IEEE Trans Image Process. 2003;12(1):93-101. doi: 10.1109/TIP.2002.807356.
This paper presents a new application of a well-studied image coding technique, namely block truncation coding (BTC). It is shown that BTC can not only be used for compressing color images, it can also be conveniently used for content-based image retrieval from image databases. From the BTC compressed stream (without performing decoding), we derive two image content description features, one termed the block color co-occurrence matrix (BCCM) and the other block pattern histogram (BPH). We use BCCM and BPH to compute the similarity measures of images for content-based image retrieval applications.
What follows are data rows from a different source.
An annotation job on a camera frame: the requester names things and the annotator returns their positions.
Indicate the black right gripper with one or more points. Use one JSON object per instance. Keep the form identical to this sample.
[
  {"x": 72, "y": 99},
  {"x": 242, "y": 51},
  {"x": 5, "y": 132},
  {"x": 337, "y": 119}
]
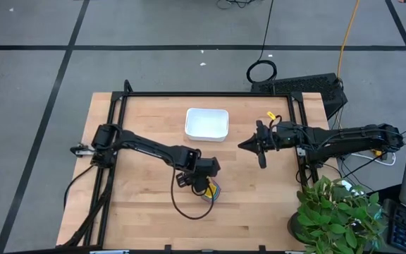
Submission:
[{"x": 280, "y": 139}]

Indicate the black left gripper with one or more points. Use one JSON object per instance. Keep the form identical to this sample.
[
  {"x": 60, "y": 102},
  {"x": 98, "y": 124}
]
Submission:
[{"x": 206, "y": 167}]

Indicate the yellow measuring cup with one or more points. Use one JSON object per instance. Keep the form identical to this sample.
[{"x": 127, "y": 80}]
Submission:
[{"x": 209, "y": 193}]

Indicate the purple measuring cup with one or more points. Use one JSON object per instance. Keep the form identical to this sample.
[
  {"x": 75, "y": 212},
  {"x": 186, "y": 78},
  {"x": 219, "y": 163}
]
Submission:
[{"x": 220, "y": 190}]

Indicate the blue measuring cup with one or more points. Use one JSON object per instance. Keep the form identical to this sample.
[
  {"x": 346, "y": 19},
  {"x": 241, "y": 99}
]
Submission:
[{"x": 218, "y": 192}]

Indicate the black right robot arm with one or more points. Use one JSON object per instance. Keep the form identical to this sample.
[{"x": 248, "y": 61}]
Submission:
[{"x": 347, "y": 139}]

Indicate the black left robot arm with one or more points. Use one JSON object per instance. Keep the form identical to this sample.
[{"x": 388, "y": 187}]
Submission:
[{"x": 146, "y": 146}]

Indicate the white plastic basket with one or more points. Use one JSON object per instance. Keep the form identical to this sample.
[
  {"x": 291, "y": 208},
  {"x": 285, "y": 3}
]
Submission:
[{"x": 206, "y": 124}]

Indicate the black plant pot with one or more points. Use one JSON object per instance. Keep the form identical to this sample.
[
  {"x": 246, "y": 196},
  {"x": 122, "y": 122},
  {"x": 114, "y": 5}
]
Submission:
[{"x": 293, "y": 227}]

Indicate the green potted plant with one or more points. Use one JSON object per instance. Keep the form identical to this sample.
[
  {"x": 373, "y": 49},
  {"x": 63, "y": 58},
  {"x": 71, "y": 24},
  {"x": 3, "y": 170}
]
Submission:
[{"x": 337, "y": 218}]

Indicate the black table frame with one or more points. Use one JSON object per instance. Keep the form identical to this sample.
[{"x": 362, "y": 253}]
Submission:
[{"x": 203, "y": 94}]

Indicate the silver metal bracket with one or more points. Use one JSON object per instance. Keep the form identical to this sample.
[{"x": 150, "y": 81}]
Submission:
[{"x": 82, "y": 150}]
Experimental results are presented which demonstrate that BCCM and BPH are comparable to similar state of the art techniques.
本文提出了一种经过充分研究的图像编码技术——块截断编码(BTC)的新应用。结果表明,BTC 不仅可用于压缩彩色图像,还可方便地用于基于内容的图像数据库检索。我们从 BTC 压缩流(无需解码)中推导出两个图像内容描述特征,一个称为块颜色共生矩阵(BCCM),另一个称为块模式直方图(BPH)。我们使用 BCCM 和 BPH 计算基于内容的图像检索应用的图像相似度度量。实验结果表明,BCCM 和 BPH 可与类似的最先进技术相媲美。